5
votes

I am working on creating interactive visualizations for large datasets. The datasets cannot be loaded in the browser due to their size. We're using crossfilter on a node server to load and filter the data serverside. I was wondering if I could somehow couple the server side crossfilter filters with dc.js charts.

I am using d3.js right now to create charts but want to use the various charts that are already there in dc.js. We are basically filtering the data on the serverside and then listening to changes on the chart on the clientside and performing appropriate filtering on the server and communicating via AJAX.

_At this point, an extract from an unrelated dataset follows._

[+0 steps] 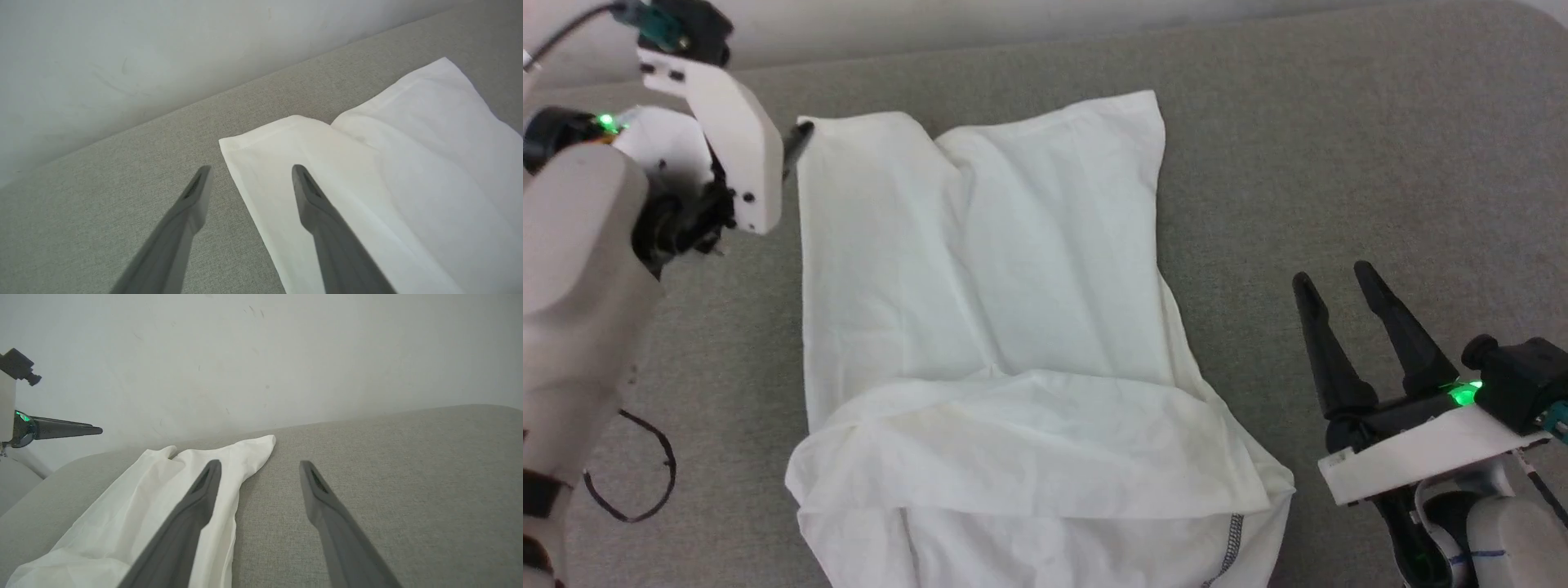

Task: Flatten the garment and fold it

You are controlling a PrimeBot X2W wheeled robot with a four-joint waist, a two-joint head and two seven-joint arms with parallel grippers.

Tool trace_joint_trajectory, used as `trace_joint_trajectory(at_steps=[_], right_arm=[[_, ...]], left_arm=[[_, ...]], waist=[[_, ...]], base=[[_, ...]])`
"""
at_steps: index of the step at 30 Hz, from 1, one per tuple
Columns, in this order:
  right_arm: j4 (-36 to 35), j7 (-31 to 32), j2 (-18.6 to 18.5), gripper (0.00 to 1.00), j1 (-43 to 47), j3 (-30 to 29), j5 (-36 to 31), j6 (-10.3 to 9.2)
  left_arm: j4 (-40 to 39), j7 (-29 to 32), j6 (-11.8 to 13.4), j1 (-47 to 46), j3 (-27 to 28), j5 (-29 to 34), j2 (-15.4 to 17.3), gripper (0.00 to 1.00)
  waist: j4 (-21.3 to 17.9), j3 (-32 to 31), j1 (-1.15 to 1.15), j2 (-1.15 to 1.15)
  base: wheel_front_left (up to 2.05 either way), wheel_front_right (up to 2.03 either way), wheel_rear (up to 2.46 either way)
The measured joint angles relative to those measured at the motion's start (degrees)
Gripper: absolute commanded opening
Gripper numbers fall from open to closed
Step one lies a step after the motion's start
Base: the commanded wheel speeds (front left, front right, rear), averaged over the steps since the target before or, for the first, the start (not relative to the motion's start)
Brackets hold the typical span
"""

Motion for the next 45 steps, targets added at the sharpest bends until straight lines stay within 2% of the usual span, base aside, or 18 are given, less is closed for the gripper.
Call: trace_joint_trajectory(at_steps=[2,6,14,21,22,23,24,29,33,40,45], right_arm=[[0.52,-1.12,-0.98,1.0,-0.24,0.38,-0.47,0.0],[1.68,-3.23,-1.18,1.0,-0.82,1.24,-0.01,0.0],[3.72,-5.82,-1.48,1.0,-2.19,1.51,0.94,0.0],[4.03,-6.3,-1.7,1.0,-2.5,1.43,0.96,0.0],[4.05,-6.28,-1.79,1.0,-2.58,1.42,0.94,0.0],[4.03,-6.26,-1.97,1.0,-2.65,1.43,0.94,0.0],[4.0,-6.24,-2.2,1.0,-2.72,1.43,0.94,0.0],[3.66,-4.53,-4.14,1.0,-3.29,1.25,1.24,0.0],[2.04,0.42,-9.22,1.0,-5.89,0.45,1.9,0.0],[1.34,18.56,-19.39,1.0,-18.59,3.79,8.36,-0.01],[7.89,32.68,-23.72,1.0,-30.54,10.6,13.3,-0.01]], left_arm=[[2.29,3.01,0.37,-2.35,1.15,-1.98,0.18,1.0],[5.56,7.01,0.71,-5.04,1.14,-1.82,2.45,1.0],[8.51,9.84,1.36,-6.87,1.86,-2.58,3.7,1.0],[8.76,11.11,3.61,-9.89,0.47,-0.4,4.79,1.0],[8.75,11.23,3.64,-9.99,0.47,-0.41,4.79,0.82],[8.59,11.05,3.64,-10.0,0.49,-0.41,4.77,0.17],[8.46,10.67,3.63,-10.01,0.47,-0.41,4.7,0.0],[8.75,6.19,3.59,-9.42,0.45,-0.41,3.6,0.0],[9.31,0.97,3.7,-7.37,0.26,0.29,2.75,0.0],[5.43,-6.48,2.01,-5.48,-0.12,0.85,0.38,0.0],[-0.38,-10.05,1.97,-4.05,-0.96,1.66,-0.99,0.0]], waist=[[-0.97,2.04,0.0,0.0],[-3.05,5.87,0.0,0.0],[-7.07,11.35,0.0,0.0],[-8.43,13.82,-0.02,0.0],[-8.37,13.93,-0.02,0.0],[-8.23,13.98,-0.02,0.0],[-8.05,14.01,-0.02,0.0],[-6.71,13.47,-0.01,0.0],[-5.27,12.02,-0.01,0.0],[-0.59,9.86,-0.01,0.0],[3.76,9.4,-0.01,0.0]], base=[[0.0,0.0,0.0],[0.0,0.0,0.0],[0.0,0.0,0.0],[0.0,0.0,0.0],[0.0,0.0,0.0],[0.0,0.0,0.0],[0.0,0.0,0.0],[0.0,0.0,0.0],[0.0,0.0,0.0],[0.0,0.0,0.0],[0.0,0.0,0.0]])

If someone could suggest a way to do incorporate a similar AJAX communication mechanism between the dc.js client and crossfilter server, it would be very helpful.

2

2 Answers

5
votes

The coupling between dc.js and crossfilter is not very tight, and this should be possible.

There was a recent conversation about swapping out crossfilter, which is almost the same problem, on the dc.js mailing list:

https://groups.google.com/forum/#!topic/dc-js-user-group/fkRoFHuqg4k

The main functions that you'll need to marshall are group.all and dimension.filter. Sorry, I don't know of anyone accessing crossfilter remotely, but I know enough people doing almost this, that I have no doubt it can work.

Here is a related issue: https://github.com/dc-js/dc.js/issues/602

5
votes

Curious to hear a little more about your experience here. My findings have been that client-server latency is one of the main problem that Crossfilter addresses. Interested to hear if you find that Crossfilter on the server actually buys you anything and if the interactivity is good enough to be useful with a reasonable latency delay. Seems like it might be faster to use a database.

That said, in answer to your question, in my experience dc.js doesn't require Crossfilter dimensions and groups. It just requires objects that work like Crossfilter dimensions and groups. So if you provide dc.js with objects that have .top() methods but those .top() methods actually hit the server using AJAX and return a data structure that looks like what Crossfilter returns, it should work. I've only done this with very basic charts, so you may have to implement other methods if you are using more advanced features. I believe you will want to be sure to make the method calls block until they return data.